Chad Ochocinco is changing his name again. In other words, Ochocinco is Ocho-Seis’ed.

Then there’s Meta World Peace on Jeremy Lin: “We think he needs a better haircut. I don’t like that style. We’re in New York, the fashion capital. You’re a star now. Wear some shades. Shades, OK? Put down the nerdy Harvard book glasses. Put on some black shades, OK? With some leather pants. Change your style. Fashion…”

I’m all for freedom of speech and religion but hearing the Catholic bishops talk about their “”serious moral concerns” about President Obama’s birth control compromise makes me wonder where this outrage was when the pedophilia scandals first came to light.

Al Franken headlining for the Democrats at the California convention. His challenge, saying something funnier than most of the GOP presidential candidates do every day.

This Franken line wasn’t bad: “Watching people complain about Clint Eastwood’s ‘Halftime in America’ ad is like watching people rooting for the dealer in blackjack.”

Meanwhile, Governor Jerry Brown is in full “take no prisoners” mode. And he illustrates an interesting alternative to term limits – elect politicians who are old enough they don’t give a sh*t who they offend anymore.

Sad news about Whitney Houston, but hearing it at a convention surrounded by 1,000 people with smart phones made me feel like I was in one of those “that’s so thirty seconds ago” commercials.

Sarah Palin is now giving advice to Mitt Romney on how to defeat President Obama. And she is such an expert on that subject…

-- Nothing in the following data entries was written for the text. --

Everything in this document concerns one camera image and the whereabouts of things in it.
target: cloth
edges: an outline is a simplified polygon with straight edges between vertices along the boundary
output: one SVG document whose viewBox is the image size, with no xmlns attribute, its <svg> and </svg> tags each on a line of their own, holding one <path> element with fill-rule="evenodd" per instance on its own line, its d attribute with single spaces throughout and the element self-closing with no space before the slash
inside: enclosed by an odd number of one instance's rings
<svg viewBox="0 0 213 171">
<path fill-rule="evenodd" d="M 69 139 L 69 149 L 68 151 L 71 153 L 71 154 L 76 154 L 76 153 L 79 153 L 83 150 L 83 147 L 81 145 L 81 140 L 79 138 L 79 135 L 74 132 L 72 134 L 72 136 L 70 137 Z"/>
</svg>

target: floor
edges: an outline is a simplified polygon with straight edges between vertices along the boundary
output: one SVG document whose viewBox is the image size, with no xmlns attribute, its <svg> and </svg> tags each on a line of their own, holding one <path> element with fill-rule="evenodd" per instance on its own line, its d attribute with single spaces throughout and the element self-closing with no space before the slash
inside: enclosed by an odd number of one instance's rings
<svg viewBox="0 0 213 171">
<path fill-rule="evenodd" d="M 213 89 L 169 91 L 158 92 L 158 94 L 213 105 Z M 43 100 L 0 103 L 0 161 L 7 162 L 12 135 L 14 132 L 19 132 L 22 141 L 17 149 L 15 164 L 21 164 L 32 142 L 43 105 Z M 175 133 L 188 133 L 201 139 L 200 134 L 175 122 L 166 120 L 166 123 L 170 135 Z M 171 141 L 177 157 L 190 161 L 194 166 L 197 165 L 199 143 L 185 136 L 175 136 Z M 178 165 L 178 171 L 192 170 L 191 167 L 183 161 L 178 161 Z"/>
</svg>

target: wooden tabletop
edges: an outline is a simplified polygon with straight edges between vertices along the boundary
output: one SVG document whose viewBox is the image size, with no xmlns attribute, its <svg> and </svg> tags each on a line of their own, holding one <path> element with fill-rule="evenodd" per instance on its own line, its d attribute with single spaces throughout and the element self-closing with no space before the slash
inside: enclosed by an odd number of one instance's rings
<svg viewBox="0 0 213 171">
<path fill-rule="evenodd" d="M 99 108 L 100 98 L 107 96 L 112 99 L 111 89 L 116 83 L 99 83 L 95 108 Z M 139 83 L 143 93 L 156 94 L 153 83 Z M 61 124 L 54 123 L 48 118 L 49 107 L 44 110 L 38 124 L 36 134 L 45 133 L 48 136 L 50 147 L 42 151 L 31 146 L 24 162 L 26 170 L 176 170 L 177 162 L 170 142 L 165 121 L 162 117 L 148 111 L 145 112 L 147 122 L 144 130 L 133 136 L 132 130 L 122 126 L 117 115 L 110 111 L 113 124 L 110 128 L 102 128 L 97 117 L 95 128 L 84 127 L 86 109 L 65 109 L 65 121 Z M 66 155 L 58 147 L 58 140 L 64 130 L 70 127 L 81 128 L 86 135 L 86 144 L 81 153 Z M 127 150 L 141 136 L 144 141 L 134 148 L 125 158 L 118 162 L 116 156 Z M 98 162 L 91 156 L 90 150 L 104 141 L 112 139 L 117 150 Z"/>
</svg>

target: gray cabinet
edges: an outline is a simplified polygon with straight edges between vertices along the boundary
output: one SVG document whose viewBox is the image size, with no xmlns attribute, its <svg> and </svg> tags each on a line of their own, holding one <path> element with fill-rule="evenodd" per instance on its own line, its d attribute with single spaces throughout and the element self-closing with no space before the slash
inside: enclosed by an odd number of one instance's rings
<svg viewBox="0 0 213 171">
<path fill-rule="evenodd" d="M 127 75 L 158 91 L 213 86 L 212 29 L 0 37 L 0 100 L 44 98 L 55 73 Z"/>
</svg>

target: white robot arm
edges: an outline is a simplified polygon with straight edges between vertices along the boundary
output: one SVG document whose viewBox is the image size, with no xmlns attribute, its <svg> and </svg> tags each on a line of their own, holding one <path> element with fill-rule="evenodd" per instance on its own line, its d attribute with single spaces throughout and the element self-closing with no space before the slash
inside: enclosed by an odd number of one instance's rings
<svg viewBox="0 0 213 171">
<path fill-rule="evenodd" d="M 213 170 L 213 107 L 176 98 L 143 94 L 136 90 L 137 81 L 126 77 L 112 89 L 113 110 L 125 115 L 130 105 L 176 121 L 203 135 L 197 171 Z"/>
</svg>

But really, Sarah Palin’s telling Mitt Romney how to beat President Obama? What’s next, John Kerry giving Mitt charisma lessons?

Mitt Romney says he is the “only candidate in this race, Republican or Democrat, who has never worked a day in Washington.” Uh, yeah, that’s because he lost his earlier races for the Senate and the Presidency.

Democrats will never be accused of not being P.C. enough. Speeches at convention are done with ASL AND closed captioning.

Rick Santorum is pontificating on birth control these days, and said yesterday that it “only costs a few dollars,” and “serves no economic need.” Uh, do we really expect a man to be an expert on birth control who has seven children?